A true smartcard has a microprocessor embedded in it that performs all the public key cryptography operations involving the private key. The private key cannot be read using ordinary techniques, although it is possible for a well-funded attacker equipped with an electron microscope to obtain it from the card.

The main drawback of using smartcards for Internet authentication is that few computers come with a reader. If every computer keyboard had a smartcard reader, those readers could replace passwords, and credit card numbers and the phishing problem would be eliminated.

Fortunately, smartcard technology is now becoming available in a form factor that plugs directly into a standard USB port. These smartcards are similar in size to a door key and are designed to be carried on a key fob (see Figure 10-7).

Smart token

Figure 10-7. Smart token

Equations Alone Do Not Make a Solution

Public key cryptography provides an elegant mathematical solution to a precisely stated problem. She is a seductive mistress, and it is easy to fall in love with her beauty and believe that every security problem can be reduced to mathematics until the real world intrudes to remind us forcefully that she is unattainable.

I am reminded of the phrase “the crystalline purity of logic” that Wittgenstein used in Philosophical Investigations when he realized that language could not be reduced to pure logic. The philosopher continued, “We have got on to slippery ice where there is no friction and so in a certain sense the conditions are ideal, but also, just because of that, we are unable to walk. We want to walk: so we need friction. Back to the rough ground!”

To secure e-mail against phishing attacks, we must do more than make use of cryptography possible; we must make it ubiquitous and accessible.
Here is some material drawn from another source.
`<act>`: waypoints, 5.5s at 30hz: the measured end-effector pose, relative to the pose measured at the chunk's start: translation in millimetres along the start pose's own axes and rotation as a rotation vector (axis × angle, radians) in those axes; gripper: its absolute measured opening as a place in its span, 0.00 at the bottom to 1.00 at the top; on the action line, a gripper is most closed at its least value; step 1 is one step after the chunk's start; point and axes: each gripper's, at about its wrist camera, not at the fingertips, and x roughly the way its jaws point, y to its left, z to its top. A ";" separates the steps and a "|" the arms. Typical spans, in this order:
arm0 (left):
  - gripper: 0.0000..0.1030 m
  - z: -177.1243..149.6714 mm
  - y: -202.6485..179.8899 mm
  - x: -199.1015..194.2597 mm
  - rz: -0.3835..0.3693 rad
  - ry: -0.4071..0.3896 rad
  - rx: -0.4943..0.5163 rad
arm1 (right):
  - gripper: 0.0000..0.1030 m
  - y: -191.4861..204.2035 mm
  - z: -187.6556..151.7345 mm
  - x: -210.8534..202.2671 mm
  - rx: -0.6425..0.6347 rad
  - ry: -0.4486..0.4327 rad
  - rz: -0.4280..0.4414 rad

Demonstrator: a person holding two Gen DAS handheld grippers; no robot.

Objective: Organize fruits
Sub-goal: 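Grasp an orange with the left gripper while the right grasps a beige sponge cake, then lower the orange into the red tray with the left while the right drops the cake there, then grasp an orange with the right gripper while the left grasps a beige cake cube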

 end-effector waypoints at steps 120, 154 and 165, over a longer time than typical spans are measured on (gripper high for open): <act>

A digital signature does not tell a consumer that an e-mail has come from a bank unless every single e-mail from that bank is signed, and this information is conveyed to the consumer in a manner that is effective, unobtrusive, and unforgeable.

Key Points

  • Cryptography is a key tool of network security.

    • It is only one tool, and it is easy to be overconfident.

  • Symmetric ciphers have the following characteristics:

    • They use the same key to encrypt and decrypt.

    • They are fast but require a key distribution mechanism.

    • 128-bit ciphers offer a sufficient degree of security for most purposes.

  • Public key cryptography (asymmetric cryptography) is characterized by the following:

    • It uses two keys: public and private.

    • Public key is used to encrypt; private key is used to decrypt.

    • Private key is used to sign; public key to verify a signature.

  • It is slow, but it can be used in a hybrid system where public key cryptography is used for key distribution and symmetric cryptography is used for the bulk cipher.

  • In the RSA scheme, 2048 bits is a preferred size; larger is better.